Turkey: Relations With France Set to Plummet After Passing of Genocide Bill
Despite warnings from Ankara that such a move would fundamentally undermine Turkish-French relations, France's Senate today passed a bill that would criminalize the denial of any genocide, including the 1915 mass extermination of Armenians by the Ottoman state. The law, which could lead to a punishment of a year in jail and a fine of 45,000 Euros ($57,000), was also passed about a month ago by the parliament's lower house.Ankara had already taken action in response to the lower house's passing of the bill, recalling its ambassador to France for a time and suspending military and some economic cooperation with France. But Turkish officials have warned that a successful vote in the Senate, which now only needs to be signed by President Nicolas Sarkozy to become law, will lead to "permanent" sanctions, which will be introduced in the coming days. Although Sarkozy sent a letter a few days ago to Turkish Prime Minister Recep Tayyip that said the bill does not target a particular country and which urged Turkey to respond with moderation, it is doubtful Ankara will be in the mood for that. Writes analyst Barcin Yinanc in the Hurriyet Daily News:
The government is inclined to see this initiative as a hostile act towards Turkey. Ankara believes Turkey has become an expandable country in the eyes of Sarkozy. “We are not going to let France bully Turkey like that,” a high level foreign ministry official told me. His rhetoric reminded me of the atmosphere that followed the flotilla crisis with Israel.

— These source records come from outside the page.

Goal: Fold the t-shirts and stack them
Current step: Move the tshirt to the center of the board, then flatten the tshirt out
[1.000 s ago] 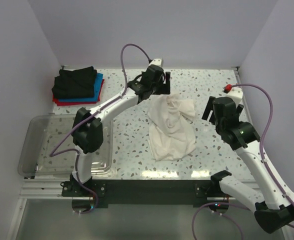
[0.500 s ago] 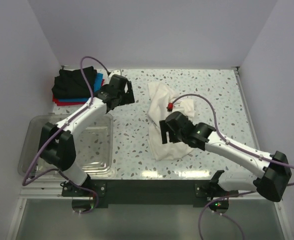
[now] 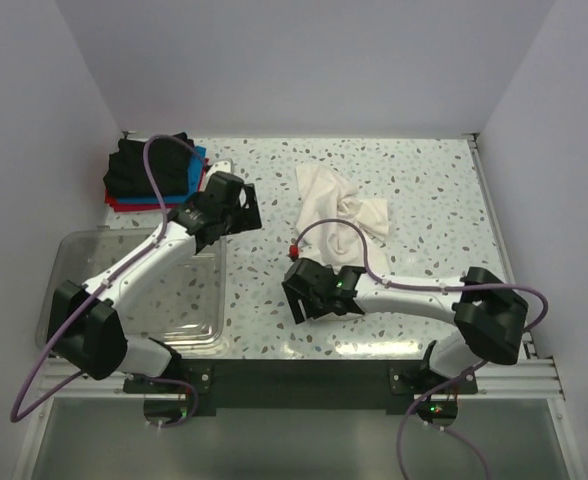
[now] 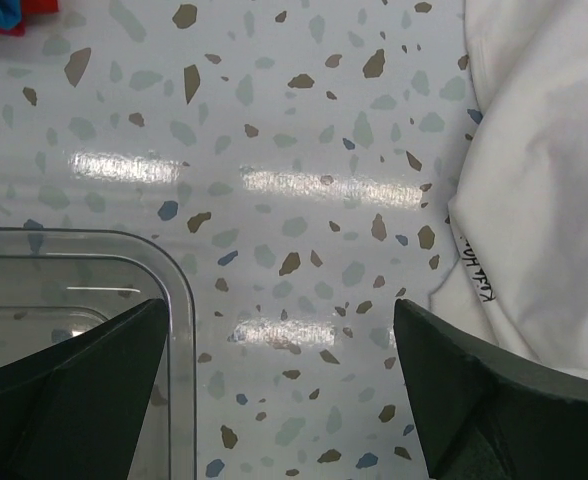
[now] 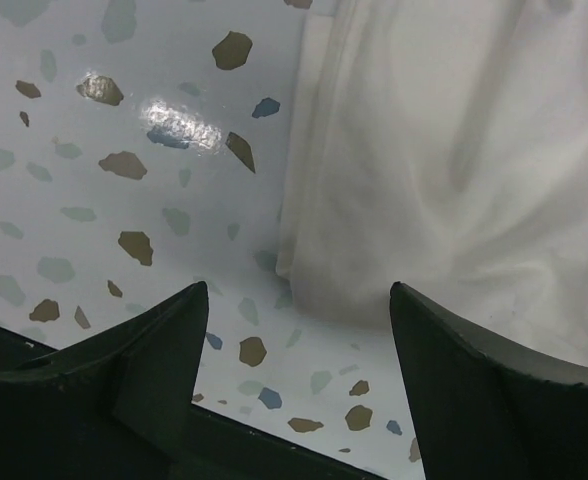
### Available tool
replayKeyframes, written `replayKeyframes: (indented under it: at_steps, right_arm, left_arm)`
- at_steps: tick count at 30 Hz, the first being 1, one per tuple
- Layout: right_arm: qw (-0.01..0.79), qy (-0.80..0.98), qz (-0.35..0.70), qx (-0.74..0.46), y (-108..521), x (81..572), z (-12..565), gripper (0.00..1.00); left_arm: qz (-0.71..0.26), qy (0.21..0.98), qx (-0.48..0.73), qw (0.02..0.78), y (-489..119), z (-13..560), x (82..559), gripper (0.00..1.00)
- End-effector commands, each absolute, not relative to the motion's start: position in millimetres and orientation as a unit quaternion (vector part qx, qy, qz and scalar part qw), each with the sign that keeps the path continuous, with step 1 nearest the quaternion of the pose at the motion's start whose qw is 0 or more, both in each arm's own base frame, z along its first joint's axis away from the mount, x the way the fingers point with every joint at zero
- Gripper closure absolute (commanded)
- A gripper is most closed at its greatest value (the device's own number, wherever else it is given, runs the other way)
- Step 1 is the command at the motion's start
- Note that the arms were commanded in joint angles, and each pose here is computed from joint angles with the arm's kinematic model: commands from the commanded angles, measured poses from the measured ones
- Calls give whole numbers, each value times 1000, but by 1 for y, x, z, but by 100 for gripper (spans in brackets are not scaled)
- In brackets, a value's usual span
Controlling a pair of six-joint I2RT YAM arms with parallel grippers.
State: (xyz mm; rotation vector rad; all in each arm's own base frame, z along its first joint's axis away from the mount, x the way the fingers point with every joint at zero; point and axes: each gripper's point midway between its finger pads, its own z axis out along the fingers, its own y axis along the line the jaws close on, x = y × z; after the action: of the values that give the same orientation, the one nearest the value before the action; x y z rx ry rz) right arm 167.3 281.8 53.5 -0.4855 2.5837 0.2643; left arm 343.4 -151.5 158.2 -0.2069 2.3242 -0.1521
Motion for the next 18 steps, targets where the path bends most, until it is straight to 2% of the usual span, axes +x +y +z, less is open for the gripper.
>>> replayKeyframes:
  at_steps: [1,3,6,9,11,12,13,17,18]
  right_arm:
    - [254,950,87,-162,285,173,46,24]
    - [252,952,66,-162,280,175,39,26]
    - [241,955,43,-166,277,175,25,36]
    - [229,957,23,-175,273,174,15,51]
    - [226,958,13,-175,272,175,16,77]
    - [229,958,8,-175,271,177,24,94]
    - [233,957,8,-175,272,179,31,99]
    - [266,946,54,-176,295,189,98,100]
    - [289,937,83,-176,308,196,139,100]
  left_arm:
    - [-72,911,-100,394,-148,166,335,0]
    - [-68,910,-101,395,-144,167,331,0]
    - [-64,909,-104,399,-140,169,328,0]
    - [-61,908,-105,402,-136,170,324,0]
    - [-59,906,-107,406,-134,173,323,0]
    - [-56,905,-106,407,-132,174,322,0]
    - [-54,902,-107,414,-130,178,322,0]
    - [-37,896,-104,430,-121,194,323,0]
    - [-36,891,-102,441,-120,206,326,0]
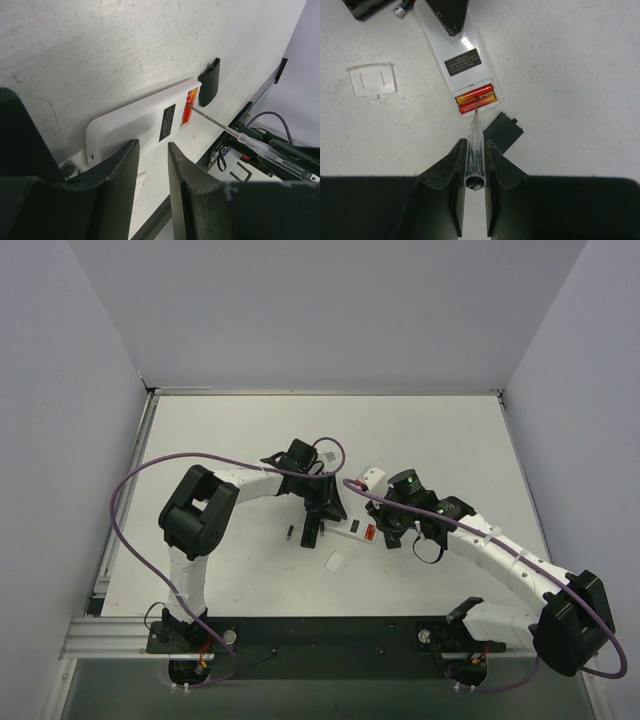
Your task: Unload the batteries from the remote control
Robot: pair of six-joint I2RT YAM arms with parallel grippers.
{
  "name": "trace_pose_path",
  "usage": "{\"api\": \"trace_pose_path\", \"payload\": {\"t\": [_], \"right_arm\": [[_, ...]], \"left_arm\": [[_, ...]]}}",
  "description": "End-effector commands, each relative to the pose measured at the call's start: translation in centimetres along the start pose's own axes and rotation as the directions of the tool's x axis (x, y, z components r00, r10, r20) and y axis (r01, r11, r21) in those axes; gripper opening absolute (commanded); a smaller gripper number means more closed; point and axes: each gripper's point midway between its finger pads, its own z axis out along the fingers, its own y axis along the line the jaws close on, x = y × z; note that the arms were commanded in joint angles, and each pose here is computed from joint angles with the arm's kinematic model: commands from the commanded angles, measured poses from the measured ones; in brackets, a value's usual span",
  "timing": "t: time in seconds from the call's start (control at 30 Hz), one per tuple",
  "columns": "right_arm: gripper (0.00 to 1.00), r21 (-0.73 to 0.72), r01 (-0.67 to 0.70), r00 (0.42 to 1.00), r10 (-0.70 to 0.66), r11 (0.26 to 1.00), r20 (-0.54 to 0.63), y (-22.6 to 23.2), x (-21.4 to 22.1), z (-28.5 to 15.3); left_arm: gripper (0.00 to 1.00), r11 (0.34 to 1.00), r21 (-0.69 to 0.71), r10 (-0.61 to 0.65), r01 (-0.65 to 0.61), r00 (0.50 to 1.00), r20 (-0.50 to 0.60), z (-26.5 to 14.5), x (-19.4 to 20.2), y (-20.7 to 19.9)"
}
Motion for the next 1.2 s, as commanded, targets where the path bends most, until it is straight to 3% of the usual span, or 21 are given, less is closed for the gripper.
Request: {"api": "trace_pose_path", "payload": {"t": [0.0,0.23,0.53,0.73,0.97,1.17], "right_arm": [[0.0,0.015,-0.073,0.996,0.074,0.997,-0.058,0.7,2.1,1.1],[0.0,0.174,-0.154,0.987,0.16,0.973,-0.023,0.1,1.9,0.9],[0.0,0.237,-0.197,0.98,0.198,0.951,0.022,0.3,1.7,0.2],[0.0,0.183,-0.219,0.976,0.217,0.958,0.032,1.4,1.3,0.3],[0.0,0.092,-0.269,0.963,0.268,0.959,0.023,3.8,1.1,1.0],[0.0,0.092,-0.258,0.966,0.256,0.962,0.029,4.4,1.6,1.5]], "left_arm": [[0.4,1.0,-0.005,0.001,-0.001,1.0,-0.001,0.6,0.4,0.6],[0.4,1.0,-0.013,-0.004,0.003,1.0,-0.009,0.7,0.5,1.0],[0.4,1.0,-0.013,0.005,-0.005,1.0,-0.003,1.0,0.2,1.1],[0.4,0.998,0.039,0.055,-0.055,0.998,-0.004,1.3,-1.3,-0.3],[0.44,0.981,0.151,0.109,-0.123,0.99,0.093,-1.4,-4.8,-5.8],[0.44,0.988,0.122,0.087,-0.095,0.994,0.07,-0.7,-4.1,-4.4]]}}
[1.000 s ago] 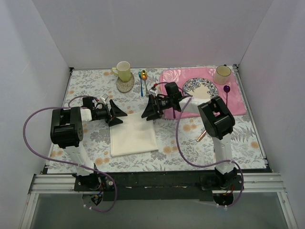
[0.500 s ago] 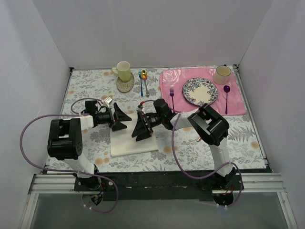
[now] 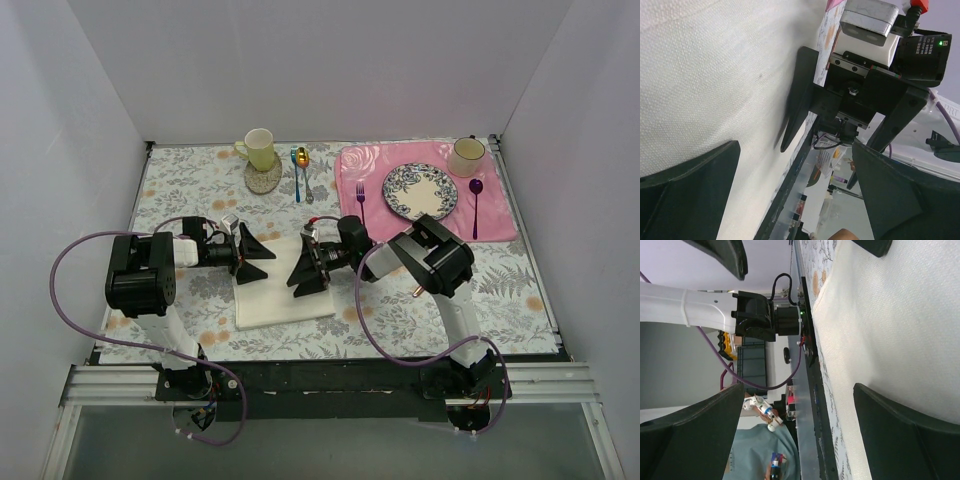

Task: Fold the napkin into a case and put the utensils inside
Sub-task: Smooth out the lower triangle-folded napkin at the center of the board.

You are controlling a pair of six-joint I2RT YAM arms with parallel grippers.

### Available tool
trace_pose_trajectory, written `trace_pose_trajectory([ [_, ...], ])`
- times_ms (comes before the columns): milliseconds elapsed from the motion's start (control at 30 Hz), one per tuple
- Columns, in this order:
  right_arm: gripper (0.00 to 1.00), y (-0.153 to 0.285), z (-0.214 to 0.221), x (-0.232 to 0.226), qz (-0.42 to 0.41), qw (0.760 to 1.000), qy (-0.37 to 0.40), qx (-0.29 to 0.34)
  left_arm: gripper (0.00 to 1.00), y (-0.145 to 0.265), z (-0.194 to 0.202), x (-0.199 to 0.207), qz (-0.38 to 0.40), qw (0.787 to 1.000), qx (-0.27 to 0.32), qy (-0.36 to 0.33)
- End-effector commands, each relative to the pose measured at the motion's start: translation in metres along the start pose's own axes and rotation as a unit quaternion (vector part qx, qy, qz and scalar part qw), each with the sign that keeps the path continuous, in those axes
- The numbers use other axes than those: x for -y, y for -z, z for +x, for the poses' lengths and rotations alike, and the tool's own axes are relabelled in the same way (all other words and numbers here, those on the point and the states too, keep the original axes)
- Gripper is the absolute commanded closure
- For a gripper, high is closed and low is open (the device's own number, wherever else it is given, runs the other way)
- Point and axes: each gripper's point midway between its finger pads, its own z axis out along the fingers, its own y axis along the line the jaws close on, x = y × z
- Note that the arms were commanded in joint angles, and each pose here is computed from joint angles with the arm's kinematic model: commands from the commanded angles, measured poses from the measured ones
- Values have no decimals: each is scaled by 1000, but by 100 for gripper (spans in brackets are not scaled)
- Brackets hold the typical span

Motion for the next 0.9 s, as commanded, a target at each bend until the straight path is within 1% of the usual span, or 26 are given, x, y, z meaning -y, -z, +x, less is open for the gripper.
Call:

In the case of Israel, in addition to sanctions, Turkey sought to confront Israel on international platforms, despite the legal risks of challenging the Gaza blockade.
As mentioned in a previous post, worsening diplomatic ties between Turkey and France will very likely have consequences that go beyond their bilateral relationship, seeping into each country's relations with the European Union and Nato. From that post:
"If the bill is adopted it is certain to have lasting and permanent damage to the relationship," [former Turkish diplomat and a scholar with Carnegie Europe Sinan] Ulgen says.
But Ulgen also warns that the bill's impact could spread far beyond the Turkish-French bilateral relationship. "This is also going to have impact on Turkey’s relationship with the European Union, at the time that there is an imminent crisis regarding Cyprus’s upcoming presidency of the EU in June. This will be unavoidable," he says. "The second implication is that this will also create tension within NATO and the NATO-EU relationship, particularly in areas where NATO and the EU will need to work together, such as in post-conflict zones, like Libya. That’s going to be very problematic," Ulgen adds.
While Ankara readies its next moves against France, it might also need to make plans for dealing with similar parliamentary moves by other countries. With the 100th commemoration of the 1915 events approaching and absent any viable mechanism for Turkey to resolve its differences with Armenia and the Armenian diaspora, it appears likely that today's vote in the French Senate is only a harbinger of things to come.